■ **YOUR OBJECTIVE**:
In which lines of the data does the string "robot" appear? Copy every one.

Stored data entries
________
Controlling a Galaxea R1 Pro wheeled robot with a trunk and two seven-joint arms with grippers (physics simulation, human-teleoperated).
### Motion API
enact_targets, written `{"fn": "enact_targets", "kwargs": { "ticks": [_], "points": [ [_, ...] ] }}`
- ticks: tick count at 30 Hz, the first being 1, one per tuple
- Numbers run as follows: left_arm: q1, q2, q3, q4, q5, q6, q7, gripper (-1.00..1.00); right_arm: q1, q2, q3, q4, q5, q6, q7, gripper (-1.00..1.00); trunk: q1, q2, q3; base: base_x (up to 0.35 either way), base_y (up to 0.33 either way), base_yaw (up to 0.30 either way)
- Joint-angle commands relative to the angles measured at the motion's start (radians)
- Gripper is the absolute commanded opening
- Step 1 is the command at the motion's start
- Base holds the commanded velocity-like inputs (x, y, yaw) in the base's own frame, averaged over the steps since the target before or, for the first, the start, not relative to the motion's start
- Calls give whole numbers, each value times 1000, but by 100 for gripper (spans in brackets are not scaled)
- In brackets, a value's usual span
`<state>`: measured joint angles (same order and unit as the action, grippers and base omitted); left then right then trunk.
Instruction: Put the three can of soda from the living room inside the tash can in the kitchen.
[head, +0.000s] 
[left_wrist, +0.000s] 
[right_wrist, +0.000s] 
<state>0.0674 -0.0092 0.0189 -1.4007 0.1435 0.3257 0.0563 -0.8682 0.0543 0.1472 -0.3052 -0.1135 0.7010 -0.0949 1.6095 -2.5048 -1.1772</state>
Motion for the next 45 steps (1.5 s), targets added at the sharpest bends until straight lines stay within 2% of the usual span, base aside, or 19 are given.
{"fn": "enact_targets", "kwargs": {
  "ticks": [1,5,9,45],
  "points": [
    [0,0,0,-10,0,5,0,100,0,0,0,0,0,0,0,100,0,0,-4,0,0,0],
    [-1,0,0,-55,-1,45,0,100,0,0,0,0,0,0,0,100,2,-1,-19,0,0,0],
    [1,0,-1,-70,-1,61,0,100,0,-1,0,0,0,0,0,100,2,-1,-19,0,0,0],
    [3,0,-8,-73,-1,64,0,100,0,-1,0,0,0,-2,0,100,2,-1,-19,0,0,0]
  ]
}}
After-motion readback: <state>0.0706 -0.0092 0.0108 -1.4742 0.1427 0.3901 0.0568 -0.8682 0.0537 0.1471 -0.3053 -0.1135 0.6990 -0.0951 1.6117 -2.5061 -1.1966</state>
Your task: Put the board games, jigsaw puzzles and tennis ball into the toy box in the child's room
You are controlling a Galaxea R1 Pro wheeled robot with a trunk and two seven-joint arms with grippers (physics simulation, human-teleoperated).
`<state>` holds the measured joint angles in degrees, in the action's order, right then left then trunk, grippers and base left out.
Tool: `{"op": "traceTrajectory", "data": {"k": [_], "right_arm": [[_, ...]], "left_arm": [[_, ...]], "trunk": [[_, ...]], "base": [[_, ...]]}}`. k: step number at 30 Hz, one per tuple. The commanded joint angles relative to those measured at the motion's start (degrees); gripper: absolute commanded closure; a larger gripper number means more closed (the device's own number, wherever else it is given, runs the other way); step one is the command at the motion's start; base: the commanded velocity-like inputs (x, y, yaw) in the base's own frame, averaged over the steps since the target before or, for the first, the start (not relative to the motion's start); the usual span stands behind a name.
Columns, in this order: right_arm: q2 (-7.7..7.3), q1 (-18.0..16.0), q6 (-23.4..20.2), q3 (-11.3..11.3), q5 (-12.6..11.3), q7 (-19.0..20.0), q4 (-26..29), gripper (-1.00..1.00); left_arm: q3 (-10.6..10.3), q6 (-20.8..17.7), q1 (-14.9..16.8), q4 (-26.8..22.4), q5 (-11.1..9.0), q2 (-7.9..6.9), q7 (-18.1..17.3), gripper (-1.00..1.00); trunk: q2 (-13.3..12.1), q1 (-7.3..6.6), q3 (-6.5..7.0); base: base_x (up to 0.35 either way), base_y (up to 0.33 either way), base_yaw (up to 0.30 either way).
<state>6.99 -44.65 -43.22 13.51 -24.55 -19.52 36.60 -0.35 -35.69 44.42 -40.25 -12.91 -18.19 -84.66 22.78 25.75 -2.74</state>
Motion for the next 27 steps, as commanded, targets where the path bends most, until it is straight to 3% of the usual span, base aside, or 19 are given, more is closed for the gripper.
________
■ **OUTPUT FOR THIS TASK**:
Controlling a Galaxea R1 Pro wheeled robot with a trunk and two seven-joint arms with grippers (physics simulation, human-teleoperated).
You are controlling a Galaxea R1 Pro wheeled robot with a trunk and two seven-joint arms with grippers (physics simulation, human-teleoperated).

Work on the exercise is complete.